Rozansky Feed Co., Inc. v. Monsanto Co.

579 S.W.2d 810, 1979 Mo. App. LEXIS 2285
CourtMissouri Court of Appeals
DecidedApril 2, 1979
DocketKCD 29822
StatusPublished
Cited by16 cases

This text of 579 S.W.2d 810 (Rozansky Feed Co., Inc. v. Monsanto Co.) is published on Counsel Stack Legal Research, covering Missouri Court of Appeals primary law. Counsel Stack provides free access to over 12 million legal documents including statutes, case law, regulations, and constitutions.

Bluebook
Rozansky Feed Co., Inc. v. Monsanto Co., 579 S.W.2d 810, 1979 Mo. App. LEXIS 2285 (Mo. Ct. App. 1979).

Opinion

SWOFFORD, Chief Judge.

This is an action for damages arising from the sale, distribution and use of a chemical substance, polychlorinated biphe-nyls, known under the trade name of “Ther-minol” and referred to here as PCB. The court below dismissed this Missouri action upon the doctrine of forum non conveniens and this appeal followed. The scope of appellate review, therefore, is strictly limited to a determination of whether or not by so acting the trial court abused its discretion. State ex rel. Chicago, Rock Island and Pacific Railroad Company v. Riederer, 454 S.W.2d 36 (Mo. banc 1970); Elliott v. Johnston, 365 Mo. 881, 292 S.W.2d 589 (1956); Loftus v. Lee, 308 S.W.2d 654 (Mo.1958). The facts bearing upon this review, as pleaded in Plaintiff’s Second Amended Petition, are substantially undisputed.
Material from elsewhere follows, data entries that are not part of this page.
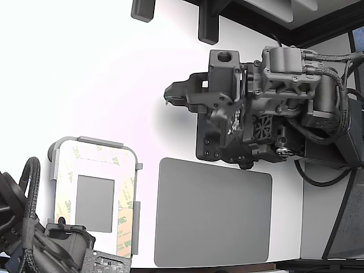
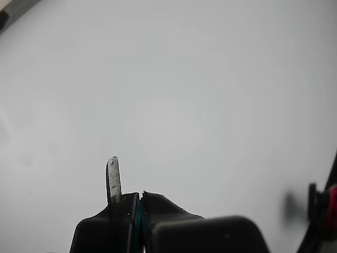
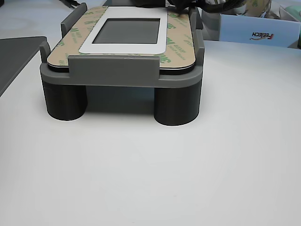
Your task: Peel off protective film from adhesive tape.
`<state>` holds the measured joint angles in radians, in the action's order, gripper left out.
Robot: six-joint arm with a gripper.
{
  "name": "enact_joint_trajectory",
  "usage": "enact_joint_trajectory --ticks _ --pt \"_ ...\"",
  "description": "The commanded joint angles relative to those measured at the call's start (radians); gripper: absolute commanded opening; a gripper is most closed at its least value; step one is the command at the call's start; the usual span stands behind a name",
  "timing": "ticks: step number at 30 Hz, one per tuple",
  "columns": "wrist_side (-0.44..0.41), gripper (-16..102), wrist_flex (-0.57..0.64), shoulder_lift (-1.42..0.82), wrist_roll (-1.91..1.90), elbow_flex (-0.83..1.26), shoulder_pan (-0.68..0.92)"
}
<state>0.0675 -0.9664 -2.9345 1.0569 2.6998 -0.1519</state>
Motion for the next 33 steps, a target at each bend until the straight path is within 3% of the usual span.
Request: enact_joint_trajectory --ticks 1,5,12,16,21,26,33 --pt "0.017 -12 0.017 -0.020 0.463 -0.025 -0.018" --pt "0.071 -12 0.074 0.011 0.574 -0.025 -0.018" --pt "0.206 -13 0.331 0.206 0.761 -0.028 0.014" --pt "0.067 -12 0.368 0.321 0.747 -0.092 0.201" --pt "-0.011 -11 0.391 0.476 0.796 -0.175 0.341" --pt "-0.060 -11 0.520 0.588 0.833 -0.181 0.440" --pt "-0.080 -11 0.448 0.822 0.841 -0.403 0.557"
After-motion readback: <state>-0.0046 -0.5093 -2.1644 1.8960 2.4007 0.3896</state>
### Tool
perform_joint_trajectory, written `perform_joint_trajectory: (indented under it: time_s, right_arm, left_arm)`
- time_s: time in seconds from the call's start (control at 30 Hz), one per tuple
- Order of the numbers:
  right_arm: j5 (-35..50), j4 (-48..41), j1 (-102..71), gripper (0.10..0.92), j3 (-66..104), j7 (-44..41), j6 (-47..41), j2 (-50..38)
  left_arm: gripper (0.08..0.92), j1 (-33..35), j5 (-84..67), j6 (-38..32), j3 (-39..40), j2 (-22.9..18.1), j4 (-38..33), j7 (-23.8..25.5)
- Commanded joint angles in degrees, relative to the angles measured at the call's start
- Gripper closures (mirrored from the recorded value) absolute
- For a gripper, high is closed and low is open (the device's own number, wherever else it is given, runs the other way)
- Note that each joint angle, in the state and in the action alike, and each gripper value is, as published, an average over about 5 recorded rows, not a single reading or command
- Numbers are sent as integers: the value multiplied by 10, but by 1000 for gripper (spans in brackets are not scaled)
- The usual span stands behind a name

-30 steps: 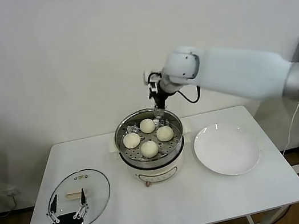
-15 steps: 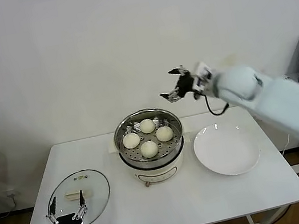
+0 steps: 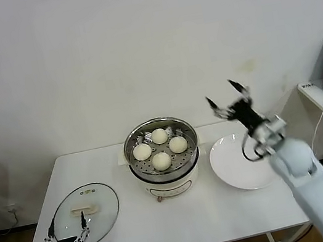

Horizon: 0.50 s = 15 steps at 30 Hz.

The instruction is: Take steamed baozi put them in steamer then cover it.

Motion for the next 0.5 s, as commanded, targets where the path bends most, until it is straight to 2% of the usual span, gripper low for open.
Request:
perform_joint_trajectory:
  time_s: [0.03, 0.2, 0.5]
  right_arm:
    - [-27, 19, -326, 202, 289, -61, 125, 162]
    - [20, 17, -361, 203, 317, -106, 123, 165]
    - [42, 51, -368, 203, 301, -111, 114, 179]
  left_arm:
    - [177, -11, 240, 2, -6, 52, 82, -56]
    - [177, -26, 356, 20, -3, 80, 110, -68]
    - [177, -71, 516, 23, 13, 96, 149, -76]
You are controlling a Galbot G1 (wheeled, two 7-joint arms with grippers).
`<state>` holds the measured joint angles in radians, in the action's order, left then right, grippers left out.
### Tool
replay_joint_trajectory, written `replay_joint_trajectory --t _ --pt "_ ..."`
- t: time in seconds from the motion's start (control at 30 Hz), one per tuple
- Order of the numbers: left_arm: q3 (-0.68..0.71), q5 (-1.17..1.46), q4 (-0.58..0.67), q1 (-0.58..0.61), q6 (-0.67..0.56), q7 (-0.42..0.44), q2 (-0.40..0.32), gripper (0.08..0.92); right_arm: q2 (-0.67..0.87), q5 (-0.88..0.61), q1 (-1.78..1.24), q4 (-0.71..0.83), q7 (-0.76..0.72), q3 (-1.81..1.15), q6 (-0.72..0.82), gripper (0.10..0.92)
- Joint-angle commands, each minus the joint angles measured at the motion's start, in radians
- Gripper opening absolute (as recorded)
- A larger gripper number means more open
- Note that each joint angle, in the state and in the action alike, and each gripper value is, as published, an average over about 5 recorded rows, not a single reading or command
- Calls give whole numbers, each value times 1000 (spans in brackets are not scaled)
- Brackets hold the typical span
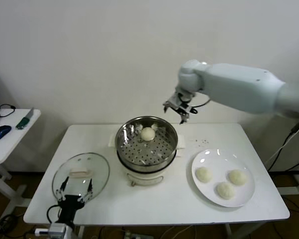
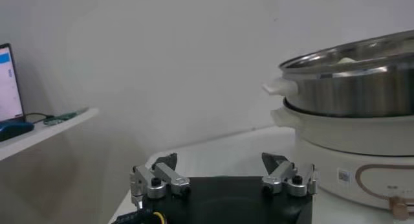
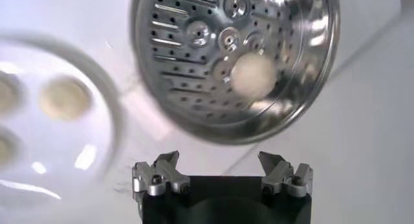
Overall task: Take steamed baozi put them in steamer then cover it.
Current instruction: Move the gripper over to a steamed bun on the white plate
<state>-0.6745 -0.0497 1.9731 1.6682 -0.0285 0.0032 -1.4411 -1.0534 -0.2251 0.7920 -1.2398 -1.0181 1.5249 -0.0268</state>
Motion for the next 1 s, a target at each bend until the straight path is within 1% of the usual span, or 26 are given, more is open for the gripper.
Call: replay_joint_trajectory --t 0.03,0.17,0.27,0.4,0.53,0.67,1.0 --pt "5 2 6 1 1 0 -2 823 371 -357 77 -234 17 171 359 823" --pt "7 3 6 5 -1 0 -3 823 450 -283 -49 -243 16 110 377 823" --pt "5 5 9 10 -2 0 -2 823 474 -209 -172 -211 11 44 375 823" --pt "0 20 13 19 -1 0 -1 823 476 -148 -313 -175 21 -38 367 823" --pt "-8 31 11 26 -1 -1 0 823 457 -110 -417 -147 51 -93 354 823" --pt "-13 41 7 32 -2 -2 0 823 418 -102 -501 -112 97 -145 348 823" --pt "-18 64 1 48 -2 -3 -7 823 311 -94 -587 -8 130 -219 334 823"
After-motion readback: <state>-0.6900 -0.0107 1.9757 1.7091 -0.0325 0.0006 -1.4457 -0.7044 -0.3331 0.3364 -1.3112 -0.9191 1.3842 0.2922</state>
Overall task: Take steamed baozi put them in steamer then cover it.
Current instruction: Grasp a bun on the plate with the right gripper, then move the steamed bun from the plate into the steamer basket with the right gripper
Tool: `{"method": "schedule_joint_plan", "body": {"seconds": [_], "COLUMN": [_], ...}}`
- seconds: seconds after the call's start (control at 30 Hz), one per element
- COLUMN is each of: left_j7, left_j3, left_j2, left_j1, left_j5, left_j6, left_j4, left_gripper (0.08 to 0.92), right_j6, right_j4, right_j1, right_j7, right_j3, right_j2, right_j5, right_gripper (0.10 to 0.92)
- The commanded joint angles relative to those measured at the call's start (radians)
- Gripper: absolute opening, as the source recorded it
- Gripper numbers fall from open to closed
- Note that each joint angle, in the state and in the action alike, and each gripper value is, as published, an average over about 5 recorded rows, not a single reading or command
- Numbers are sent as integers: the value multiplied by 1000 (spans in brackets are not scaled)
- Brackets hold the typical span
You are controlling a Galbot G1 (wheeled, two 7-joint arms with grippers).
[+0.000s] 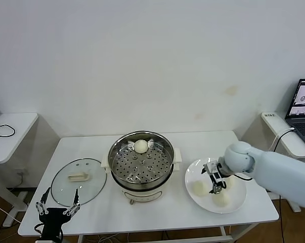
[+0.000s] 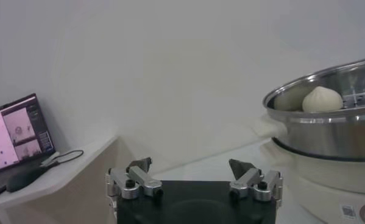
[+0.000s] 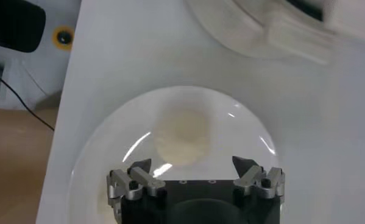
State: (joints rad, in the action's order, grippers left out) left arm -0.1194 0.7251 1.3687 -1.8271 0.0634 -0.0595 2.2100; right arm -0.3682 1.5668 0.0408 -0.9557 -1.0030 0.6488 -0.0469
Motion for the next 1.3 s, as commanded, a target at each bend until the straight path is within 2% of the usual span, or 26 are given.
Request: {"method": "schedule_joint_plan", "body": {"seconds": [0.03, 0.43, 0.9, 1.1, 1.3], "left_j7": [0, -1, -3, -3, -2], "left_j3": [0, 3, -1, -1, -5], "left_j2": [-1, 1, 4, 3, -1], "left_j1": [0, 9, 16, 11, 12], "left_j5": [0, -2, -2, -2, -2], "left_j6": [-1, -1, -2, -1, -3], "left_j4": [-2, -17, -17, -13, -2], "left_gripper": [823, 823, 823, 823, 823], "right_j6": [-5, -10, -2, 1, -22], "right_j4": [-59, -119, -119, -75, -4], "right_j1": [-49, -82, -66, 61, 260], "right_j7": [5, 4, -20, -67, -85], "right_j3": [15, 37, 67, 51, -23], "right_j2": [70, 103, 96, 37, -25], "right_j5": [-25, -61, -51, -7, 97], "right_gripper": [823, 801, 590, 577, 580]}}
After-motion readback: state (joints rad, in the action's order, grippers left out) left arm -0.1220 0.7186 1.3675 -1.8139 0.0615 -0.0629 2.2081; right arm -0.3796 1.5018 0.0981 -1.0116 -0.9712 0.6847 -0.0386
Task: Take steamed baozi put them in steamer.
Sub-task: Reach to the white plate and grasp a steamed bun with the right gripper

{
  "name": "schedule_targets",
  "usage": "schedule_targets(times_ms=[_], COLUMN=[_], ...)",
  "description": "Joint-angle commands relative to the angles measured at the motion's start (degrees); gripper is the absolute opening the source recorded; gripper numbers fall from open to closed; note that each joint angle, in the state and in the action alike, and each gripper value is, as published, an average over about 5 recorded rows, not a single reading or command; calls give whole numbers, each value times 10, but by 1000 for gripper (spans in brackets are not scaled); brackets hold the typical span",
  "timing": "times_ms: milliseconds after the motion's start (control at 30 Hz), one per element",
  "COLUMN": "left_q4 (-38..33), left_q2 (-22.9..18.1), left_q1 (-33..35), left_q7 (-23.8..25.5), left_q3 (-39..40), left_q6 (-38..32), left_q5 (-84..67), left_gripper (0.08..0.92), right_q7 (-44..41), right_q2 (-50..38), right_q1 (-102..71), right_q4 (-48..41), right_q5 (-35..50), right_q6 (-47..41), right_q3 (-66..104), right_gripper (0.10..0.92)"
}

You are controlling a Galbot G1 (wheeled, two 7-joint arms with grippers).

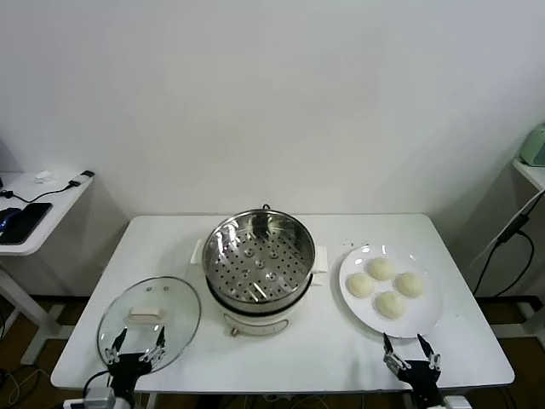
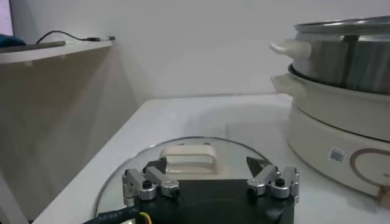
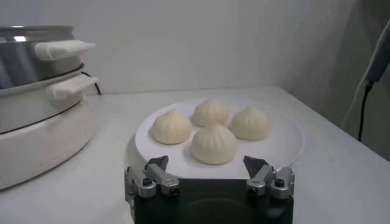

Plaintiff, Rozansky Feed Company, Inc., is a New Jersey corporation and has its principal place of business in that state. It manufactures a dried bakery product referred to in the record as “wafer meal”, which was sold to grain mills in the east, including a pair of grain mill cooperatives in New York, Agway, Inc. and Inter-County Farmers Cooperative Association, Inc. These mills used Rozansky’s wafer meal to manufacture poultry feed. Agway also sold this feed to the Jurgielewicz Duck Farms in New York, where it was fed to its *812 ducks. This firm in turn sold the duck by-products (entrails, beaks, etc.) to the Bethlehem Mink Farm, Inc. and Jubilee Food Supply, Inc. and other mink farmers in the east where the mink were fed this by-product.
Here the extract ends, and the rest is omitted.